Porsche is bringing augmented reality to U.S. car repairs for the first time at scale exclusively at its dealerships across the country. Porsche Cars North America will start rolling out the Tech Live Look to its 189 dealers in the country this week. The system is going to connect dealership technicians to remote experts through smartglasses for live interactions that the company says have the ability to reduce service resolution times by up to 40 percent.
The Tech Live Look system is based on the ODG (Osterhout Design Group) R-7 smartglasses and the AiR Enterprise software platform from Atheer, Inc. It fuses computerized eyewear and augmented reality software to enable remote experts hundreds of miles away to see what a service technician is seeing and provide feedback while the technician works on the problem completely hands-free.
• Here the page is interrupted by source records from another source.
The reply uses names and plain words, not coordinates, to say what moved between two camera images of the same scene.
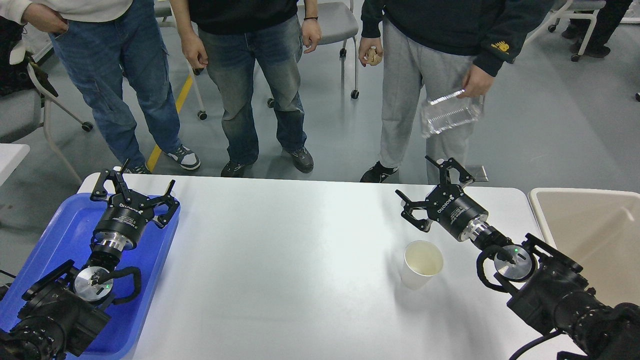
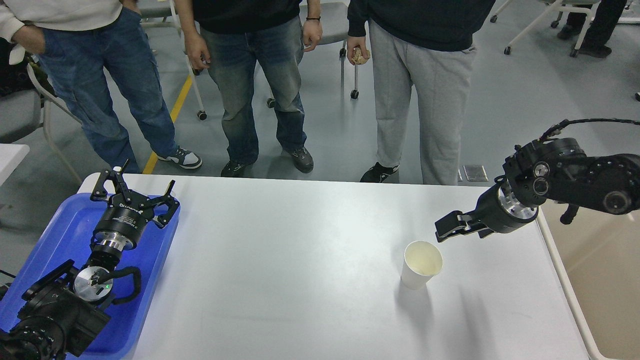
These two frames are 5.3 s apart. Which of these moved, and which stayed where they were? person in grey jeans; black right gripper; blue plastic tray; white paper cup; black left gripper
Moved: black right gripper
Stayed: person in grey jeans; white paper cup; black left gripper; blue plastic tray
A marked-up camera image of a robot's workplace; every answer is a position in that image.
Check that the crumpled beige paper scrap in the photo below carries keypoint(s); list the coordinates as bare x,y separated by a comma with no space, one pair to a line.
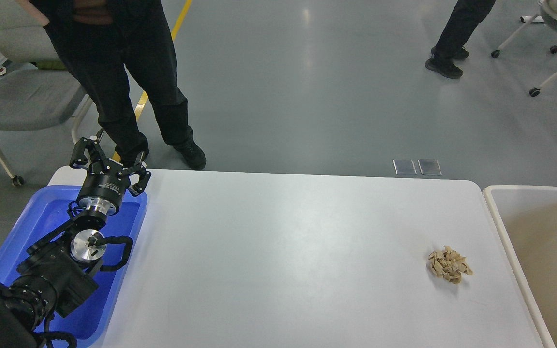
448,264

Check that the floor socket plate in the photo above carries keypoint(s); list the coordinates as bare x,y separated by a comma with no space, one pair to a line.
429,167
404,167

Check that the person in black clothes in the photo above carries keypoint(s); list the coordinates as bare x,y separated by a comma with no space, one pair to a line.
104,43

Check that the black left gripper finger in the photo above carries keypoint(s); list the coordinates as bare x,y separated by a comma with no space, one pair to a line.
88,155
134,173

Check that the beige plastic bin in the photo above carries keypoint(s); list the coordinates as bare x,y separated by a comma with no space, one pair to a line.
526,220

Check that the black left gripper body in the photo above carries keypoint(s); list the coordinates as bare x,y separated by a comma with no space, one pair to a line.
102,191

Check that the grey chair left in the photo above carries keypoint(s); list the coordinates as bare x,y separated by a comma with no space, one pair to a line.
35,99

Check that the right floor socket plate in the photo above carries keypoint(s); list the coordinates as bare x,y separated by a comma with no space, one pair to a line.
429,167

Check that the left floor socket plate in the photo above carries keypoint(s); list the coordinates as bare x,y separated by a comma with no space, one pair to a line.
404,167

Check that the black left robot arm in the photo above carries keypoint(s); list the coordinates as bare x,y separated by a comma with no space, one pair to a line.
58,275

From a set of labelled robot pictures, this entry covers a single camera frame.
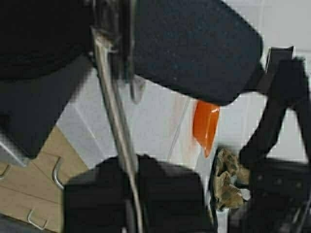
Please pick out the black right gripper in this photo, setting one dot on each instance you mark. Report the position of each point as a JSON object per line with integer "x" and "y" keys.
{"x": 278, "y": 152}

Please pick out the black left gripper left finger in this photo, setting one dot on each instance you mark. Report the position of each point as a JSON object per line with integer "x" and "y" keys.
{"x": 99, "y": 201}

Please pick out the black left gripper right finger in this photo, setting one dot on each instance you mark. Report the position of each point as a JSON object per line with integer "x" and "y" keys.
{"x": 172, "y": 198}

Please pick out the black spatula orange handle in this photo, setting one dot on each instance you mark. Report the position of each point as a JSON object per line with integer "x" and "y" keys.
{"x": 201, "y": 48}

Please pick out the orange plastic bowl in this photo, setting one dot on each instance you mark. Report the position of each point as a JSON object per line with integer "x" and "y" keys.
{"x": 204, "y": 125}

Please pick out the stainless steel frying pan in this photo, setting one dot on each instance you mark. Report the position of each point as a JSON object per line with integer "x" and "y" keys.
{"x": 39, "y": 37}

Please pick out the crumpled brown cloth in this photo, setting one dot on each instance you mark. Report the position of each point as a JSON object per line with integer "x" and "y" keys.
{"x": 227, "y": 174}

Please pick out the wooden cabinet drawer front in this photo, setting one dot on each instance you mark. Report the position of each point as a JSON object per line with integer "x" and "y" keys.
{"x": 32, "y": 187}

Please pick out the black glass cooktop stove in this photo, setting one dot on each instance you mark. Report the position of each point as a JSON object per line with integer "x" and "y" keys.
{"x": 29, "y": 110}

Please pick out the steel drawer handle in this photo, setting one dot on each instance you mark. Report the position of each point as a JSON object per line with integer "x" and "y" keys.
{"x": 55, "y": 174}
{"x": 36, "y": 220}

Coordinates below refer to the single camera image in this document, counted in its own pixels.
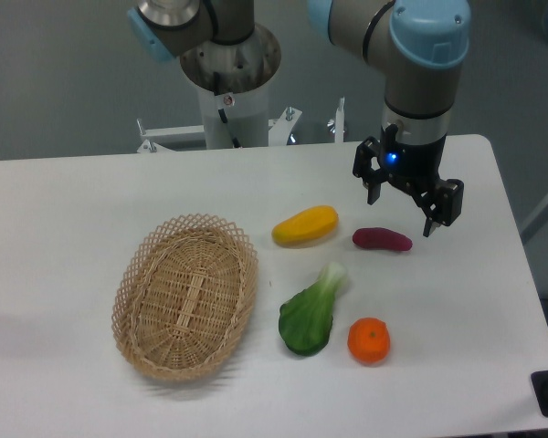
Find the black cable on pedestal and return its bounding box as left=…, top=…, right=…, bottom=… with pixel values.
left=212, top=72, right=243, bottom=150

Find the woven wicker basket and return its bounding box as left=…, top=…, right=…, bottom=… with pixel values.
left=111, top=214, right=258, bottom=382

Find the purple sweet potato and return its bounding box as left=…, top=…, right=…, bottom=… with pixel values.
left=352, top=227, right=413, bottom=252

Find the yellow mango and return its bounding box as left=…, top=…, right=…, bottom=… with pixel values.
left=271, top=205, right=339, bottom=246

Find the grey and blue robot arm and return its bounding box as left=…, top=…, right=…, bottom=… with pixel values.
left=127, top=1, right=471, bottom=234

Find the orange tangerine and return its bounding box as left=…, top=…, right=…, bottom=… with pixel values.
left=347, top=318, right=391, bottom=365

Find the green bok choy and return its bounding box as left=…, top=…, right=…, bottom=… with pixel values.
left=278, top=262, right=348, bottom=357

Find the white metal base frame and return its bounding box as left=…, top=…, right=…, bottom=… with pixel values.
left=135, top=96, right=348, bottom=153

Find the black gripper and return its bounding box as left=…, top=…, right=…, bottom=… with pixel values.
left=353, top=124, right=464, bottom=237

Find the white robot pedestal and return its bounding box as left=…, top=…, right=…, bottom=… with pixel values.
left=180, top=24, right=281, bottom=124
Prior to this technology being in place, a complex technical issue would take a long time to resolve as the dealership technicians and the Porsche support team would go back and forth repeatedly through messages, phone calls, photos, and on-site visits by Porsche’s Field Technical Managers just to identify the issue before it could be fixed.
That chain of communication is substantially shortened by Tech Live Look. Porsche piloted the system last year and it will now go live at three of the company’s 189 dealers in the U.S. this week. Porsche aims to have the system live at 75 dealers by the end of this year with the remainder being covered next year.
Osterhout Design Group, the company that made these smartglasses, will be demonstrating its technology at Augmented World Expo in Santa Clara. Attendees can stop by booth #319 to experience the R-7 smartglasses that Porsche is rolling out today as well as a multi-user and collaborative experience showcasing its R-8 and R-9 devices through a game of HORSE. The demo is meant to highlight the devices’ head tracking technology and other capabilities.
It will also showcase its innovative flight safety solution that is meant to help pilots in emergency landing situations if there’s smoke filled in the cockpit. The ‘Smoked Assured Vision Enhanced Display’ or SAVED smartglasses combine technology with an oxygen mask and connect the plane’s heads-up display and cameras mounted on the outside to the smartglasses to give pilots a clear line of sight even when the cockpit’s filled with smoke.